Kanpur, the world's most polluted city, struggles with an ever-increasing list of patients with respiratory illnesses.

In the world’s most polluted city, Kanpur in northern India, the biggest hospital is so overcrowded with patients suffering from respiratory ailments that they are often bedded in the ophthalmology ward. Kanpur, home to 3 million people, is followed by 13 other Indian cities in a list of the places with the worst air in the world, according to rankings released this month by the World Health Organisation (WHO).

Prem Singh, head of the department of medicine in Kanpur’s Ganesh Shankar Vidyarthi Memorial Medical College, said the number of patients the hospital receives with respiratory illnesses has more than tripled over the past five years to 600 a month, most of them children and people over 50 years old. Every week a lung cancer patient walks in; earlier we would get one in three months,” said Singh.

Problems from air pollution are on the rise and leading to multiple diseases such as bronchial asthma, chronic obstructive pulmonary disease and pneumonia.

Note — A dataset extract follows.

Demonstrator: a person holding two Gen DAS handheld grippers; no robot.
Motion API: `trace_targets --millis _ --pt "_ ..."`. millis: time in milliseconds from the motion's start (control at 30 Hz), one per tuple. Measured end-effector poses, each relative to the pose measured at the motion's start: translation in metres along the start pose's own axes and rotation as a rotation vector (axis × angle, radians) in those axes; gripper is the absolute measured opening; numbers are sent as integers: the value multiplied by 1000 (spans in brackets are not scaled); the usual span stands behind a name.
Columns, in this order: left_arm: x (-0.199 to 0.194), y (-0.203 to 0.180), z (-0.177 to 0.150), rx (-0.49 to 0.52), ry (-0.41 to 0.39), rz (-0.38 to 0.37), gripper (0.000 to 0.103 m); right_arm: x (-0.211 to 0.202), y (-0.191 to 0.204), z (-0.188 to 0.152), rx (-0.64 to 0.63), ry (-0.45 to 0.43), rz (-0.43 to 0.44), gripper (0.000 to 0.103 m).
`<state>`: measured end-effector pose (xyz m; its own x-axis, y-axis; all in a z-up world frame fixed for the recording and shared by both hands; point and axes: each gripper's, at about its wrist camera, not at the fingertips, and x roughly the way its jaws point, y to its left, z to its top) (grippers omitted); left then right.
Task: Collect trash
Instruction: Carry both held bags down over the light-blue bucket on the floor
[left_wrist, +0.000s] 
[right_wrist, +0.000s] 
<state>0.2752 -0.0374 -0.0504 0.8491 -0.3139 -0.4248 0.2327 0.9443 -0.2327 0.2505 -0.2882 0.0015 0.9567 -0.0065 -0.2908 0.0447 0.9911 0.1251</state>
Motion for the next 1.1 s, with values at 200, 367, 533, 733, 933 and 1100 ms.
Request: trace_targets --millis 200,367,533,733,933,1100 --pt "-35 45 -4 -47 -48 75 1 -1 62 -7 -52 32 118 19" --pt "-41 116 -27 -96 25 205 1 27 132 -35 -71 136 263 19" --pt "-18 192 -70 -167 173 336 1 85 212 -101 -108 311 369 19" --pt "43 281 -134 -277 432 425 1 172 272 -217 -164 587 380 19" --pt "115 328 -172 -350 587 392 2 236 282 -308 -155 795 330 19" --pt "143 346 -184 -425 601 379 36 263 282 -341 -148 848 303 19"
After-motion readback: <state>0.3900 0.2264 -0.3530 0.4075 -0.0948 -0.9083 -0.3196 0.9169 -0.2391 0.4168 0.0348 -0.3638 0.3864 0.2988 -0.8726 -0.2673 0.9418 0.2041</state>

In the adjoining room, a 45-year old man lay gasping as his family members circled around him amid the stench and dust. A doctor attending to him said the man was suffering from chronic respiratory disease, partly due to air pollution, that had destroyed one of his lungs. The corridors of the hospital, one of the biggest in the country’s most populous state of Uttar Pradesh, are packed with patients and their families, laid on mats or squatting in groups.